Top of Exercise data

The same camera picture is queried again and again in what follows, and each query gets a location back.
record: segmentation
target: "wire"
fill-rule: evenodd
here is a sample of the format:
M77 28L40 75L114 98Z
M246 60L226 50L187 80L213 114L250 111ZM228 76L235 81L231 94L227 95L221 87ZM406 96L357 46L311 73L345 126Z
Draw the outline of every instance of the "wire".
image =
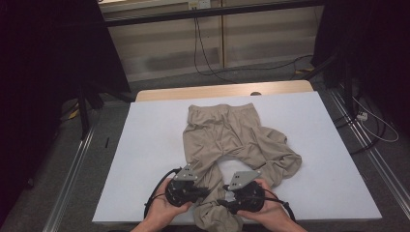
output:
M147 203L145 203L144 218L147 217L148 210L150 209L153 200L154 200L156 197L160 196L160 195L154 196L154 194L157 192L157 190L158 190L158 188L160 187L160 185L162 184L162 182L163 182L171 173L177 174L179 171L181 171L181 169L182 169L182 168L172 169L172 170L170 170L169 172L167 172L167 173L162 177L162 179L160 180L160 182L157 184L157 186L154 188L153 192L151 193L150 198L148 198Z
M371 109L370 104L367 102L367 100L366 100L365 98L364 98L364 100L365 100L366 104L368 105L369 110L370 110L370 111L373 111L373 110ZM378 121L376 121L376 126L377 126L377 134L379 134L380 128L379 128L379 123L378 123ZM384 134L385 131L386 131L386 125L384 124L383 126L384 126L384 127L383 127L383 129L382 129L382 132L380 133L380 136L383 136L383 134ZM350 156L354 156L354 155L356 155L356 154L359 154L359 153L361 153L361 152L364 152L364 151L366 151L366 150L368 150L368 149L374 147L379 141L380 141L380 139L379 139L378 137L374 137L374 138L370 141L370 143L367 144L365 147L363 147L363 148L361 148L361 149L359 149L359 150L357 150L357 151L355 151L355 152L349 152L349 154L350 154Z
M193 55L193 62L194 62L194 64L195 64L195 68L196 68L196 70L198 71L198 73L200 73L200 74L205 74L205 73L200 72L199 69L198 69L198 67L196 66L196 44L197 44L197 37L196 37L196 35L199 35L199 40L200 40L200 42L201 42L201 47L202 47L202 54L204 55L204 58L205 58L205 61L206 61L206 64L207 64L209 70L212 72L211 75L214 75L214 76L216 76L217 78L219 78L219 79L221 79L221 80L228 81L228 82L231 82L231 83L234 83L234 84L238 84L238 82L236 82L236 81L229 80L229 79L225 79L225 78L222 78L222 77L218 76L218 75L214 72L214 70L211 68L211 66L209 65L209 62L208 62L208 58L206 57L206 54L205 54L204 43L202 42L201 29L200 29L200 27L199 27L198 18L194 18L193 20L195 21L195 53L194 53L194 55Z
M222 77L218 76L218 74L219 74L219 73L227 73L227 72L235 72L235 71L268 71L268 70L275 70L275 69L280 69L280 68L283 68L283 67L286 67L286 66L295 64L297 61L302 60L303 58L307 58L307 57L312 57L312 56L313 56L313 55L300 56L300 57L295 58L293 61L288 62L288 63L286 63L286 64L284 64L284 65L280 65L280 66L276 66L276 67L270 67L270 68L240 68L240 69L229 69L229 70L214 71L213 69L211 69L211 66L209 65L207 56L206 56L206 54L205 54L205 49L204 49L203 42L202 42L202 36L201 36L201 30L200 30L200 27L199 27L198 18L195 18L195 19L194 19L194 22L195 22L195 52L194 52L194 55L193 55L193 63L195 64L195 69L196 69L196 71L197 71L199 74L202 74L202 75L215 75L216 77L218 77L218 78L220 78L220 79L222 79L222 80L225 80L225 81L228 81L228 82L232 82L232 83L237 84L237 82L235 82L235 81L233 81L233 80L225 79L225 78L222 78ZM201 47L202 47L202 53L203 53L203 55L204 55L205 61L206 61L206 63L207 63L207 66L208 66L209 70L211 71L211 73L201 72L201 71L198 69L198 67L197 67L197 64L196 64L197 35L199 35L199 40L200 40Z
M396 138L393 139L393 140L382 138L382 137L380 137L379 135L374 134L372 131L370 131L370 130L365 126L365 124L364 124L363 121L362 121L362 122L361 122L362 127L363 127L367 132L371 133L371 135L373 135L373 136L377 137L378 139L380 139L380 140L382 140L382 141L385 141L385 142L396 142L396 141L398 141L398 133L397 133L397 131L395 131L395 129L394 129L392 126L390 126L390 124L386 123L383 119L377 117L375 114L373 114L372 112L370 112L370 111L369 111L368 109L366 109L362 104L360 104L359 101L357 101L355 98L353 98L353 100L354 100L362 109L364 109L367 113L371 114L373 117L375 117L376 119L378 119L380 122L384 123L384 125L388 126L388 127L395 133Z

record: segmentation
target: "metal frame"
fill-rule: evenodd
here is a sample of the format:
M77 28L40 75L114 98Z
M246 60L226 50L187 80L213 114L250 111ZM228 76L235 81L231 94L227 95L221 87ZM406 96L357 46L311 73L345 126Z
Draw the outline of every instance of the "metal frame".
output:
M343 107L345 105L343 97L339 93L335 94L333 92L331 92L331 96L340 113L346 115L346 121L350 121L351 118L347 114L346 109ZM349 124L349 127L363 147L366 147L371 142L370 137L367 135L360 124L353 121L353 123ZM401 183L393 170L383 159L377 148L373 147L367 150L366 153L376 170L379 172L383 181L386 183L386 186L392 192L395 200L401 207L401 210L407 216L407 218L410 219L410 194L408 189Z
M196 11L182 11L182 12L166 13L166 14L111 18L111 19L107 19L105 22L64 24L64 25L60 25L59 28L116 27L116 26L126 26L126 25L134 25L134 24L142 24L142 23L150 23L150 22L180 20L180 19L196 18L196 17L236 15L236 14L245 14L245 13L257 13L257 12L268 12L268 11L296 9L296 8L305 8L305 7L316 7L316 6L323 6L324 4L325 4L325 0L280 1L280 2L275 2L275 3L254 4L254 5L245 5L245 6L236 6L236 7L221 7L221 8L202 9L202 10L196 10Z

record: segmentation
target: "white board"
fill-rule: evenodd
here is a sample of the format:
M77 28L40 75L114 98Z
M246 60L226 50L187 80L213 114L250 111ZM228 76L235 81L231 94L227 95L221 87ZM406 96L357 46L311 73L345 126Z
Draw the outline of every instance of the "white board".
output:
M297 220L381 218L323 102L311 92L132 103L93 221L143 220L144 203L161 177L186 164L182 133L191 104L250 102L261 125L283 132L289 147L302 156L300 170L274 188ZM248 169L237 160L220 165L227 184L235 171ZM172 223L193 224L191 210Z

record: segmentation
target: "wrinkled fabric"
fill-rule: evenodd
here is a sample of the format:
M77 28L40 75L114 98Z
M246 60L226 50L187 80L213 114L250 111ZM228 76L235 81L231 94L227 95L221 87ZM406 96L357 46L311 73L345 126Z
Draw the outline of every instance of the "wrinkled fabric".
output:
M194 210L195 224L211 232L241 231L243 221L223 206L223 179L217 160L233 156L253 170L269 186L278 186L283 178L293 176L302 158L286 145L286 136L260 125L252 103L242 106L219 104L189 108L188 125L183 133L187 163L198 176L196 185L211 193L198 201Z

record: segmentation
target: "black cable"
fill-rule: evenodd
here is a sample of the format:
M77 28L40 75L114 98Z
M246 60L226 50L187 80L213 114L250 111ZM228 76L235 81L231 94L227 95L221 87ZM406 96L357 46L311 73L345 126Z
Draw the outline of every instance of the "black cable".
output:
M222 78L222 77L218 76L218 74L219 74L219 73L226 73L226 72L235 72L235 71L268 71L268 70L275 70L275 69L280 69L280 68L283 68L283 67L286 67L286 66L295 64L297 61L299 61L299 60L301 60L301 59L303 59L303 58L313 56L313 55L300 56L300 57L295 58L293 61L291 61L291 62L289 62L289 63L286 63L286 64L284 64L284 65L280 65L280 66L276 66L276 67L270 67L270 68L240 68L240 69L231 69L231 70L221 70L221 71L216 71L216 72L215 72L214 70L211 69L211 67L210 67L210 65L209 65L209 62L208 62L208 59L207 59L207 56L206 56L206 54L205 54L205 49L204 49L203 42L202 42L201 30L200 30L200 27L199 27L199 21L198 21L198 19L195 18L195 19L194 19L194 22L195 22L195 52L194 52L194 55L193 55L193 63L194 63L194 65L195 65L196 71L197 71L199 74L202 74L202 75L215 75L216 77L218 77L218 78L220 78L220 79L222 79L222 80L229 81L229 82L233 82L233 83L237 84L237 82L235 82L235 81L232 81L232 80L229 80L229 79L225 79L225 78ZM201 47L202 47L202 53L203 53L203 55L204 55L205 61L206 61L206 63L207 63L207 66L208 66L209 70L211 71L211 73L201 72L201 71L198 69L197 65L196 65L197 35L199 35L199 40L200 40Z
M195 64L195 68L196 68L196 70L198 71L198 73L200 73L200 74L205 74L205 73L200 72L199 69L198 69L198 67L196 66L196 44L197 44L196 34L199 35L199 40L200 40L200 42L201 42L201 47L202 47L202 53L203 53L203 55L204 55L204 58L205 58L206 64L208 65L209 70L212 72L212 75L216 76L217 78L219 78L219 79L221 79L221 80L228 81L228 82L231 82L231 83L234 83L234 84L238 84L238 82L236 82L236 81L229 80L229 79L225 79L225 78L222 78L222 77L218 76L218 75L214 72L214 70L211 68L211 66L209 65L209 62L208 62L208 58L207 58L207 56L206 56L206 54L205 54L205 49L204 49L204 44L203 44L203 42L202 42L201 29L200 29L200 27L199 27L198 18L194 18L193 20L195 21L195 53L194 53L194 56L193 56L193 62L194 62L194 64Z
M289 214L289 217L293 221L296 222L295 215L293 214L292 209L290 209L289 202L284 202L282 200L271 198L271 197L260 197L260 196L247 196L247 197L245 197L245 199L268 200L268 201L278 202L287 211L287 213Z
M367 104L367 106L368 106L369 111L370 111L371 113L373 113L373 110L372 110L370 104L367 102L366 99L365 99L365 102L366 102L366 104ZM385 120L385 115L384 115L383 111L380 111L380 113L382 114L382 119ZM384 135L385 131L386 131L386 124L383 124L383 129L382 129L382 132L380 133L380 135L379 135L379 120L378 120L377 118L376 118L376 125L377 125L377 133L376 133L376 134L377 134L378 137L382 137L382 136ZM374 147L374 146L380 141L380 138L378 138L377 136L375 136L375 137L370 141L370 143L367 144L365 147L363 147L363 148L361 148L361 149L358 149L358 150L356 150L356 151L354 151L354 152L349 152L350 156L357 155L357 154L359 154L359 153L361 153L361 152L364 152L364 151L366 151L366 150L368 150L368 149Z
M271 193L271 194L276 198L276 199L274 199L274 198L268 197L267 199L270 200L270 201L275 201L275 202L280 203L280 204L286 209L287 213L289 214L289 217L290 217L293 221L296 222L295 215L293 214L292 209L290 209L289 203L279 200L278 196L277 196L276 194L274 194L272 191L267 190L267 189L264 189L264 190L267 191L267 192L269 192L269 193Z
M148 199L148 202L145 203L145 210L144 210L144 218L147 217L148 211L151 207L151 204L153 203L154 199L157 198L160 195L154 196L155 193L157 192L158 188L160 187L160 185L162 184L162 182L171 174L171 173L175 173L177 174L179 171L181 171L181 167L180 168L175 168L170 170L168 173L166 173L162 179L160 180L160 182L157 184L157 186L154 188L153 192L150 195L150 198Z

Bottom of Exercise data

** To do **
For the word "white", report how many lines of the records contain it; respond with the number only.

** Your solution **
2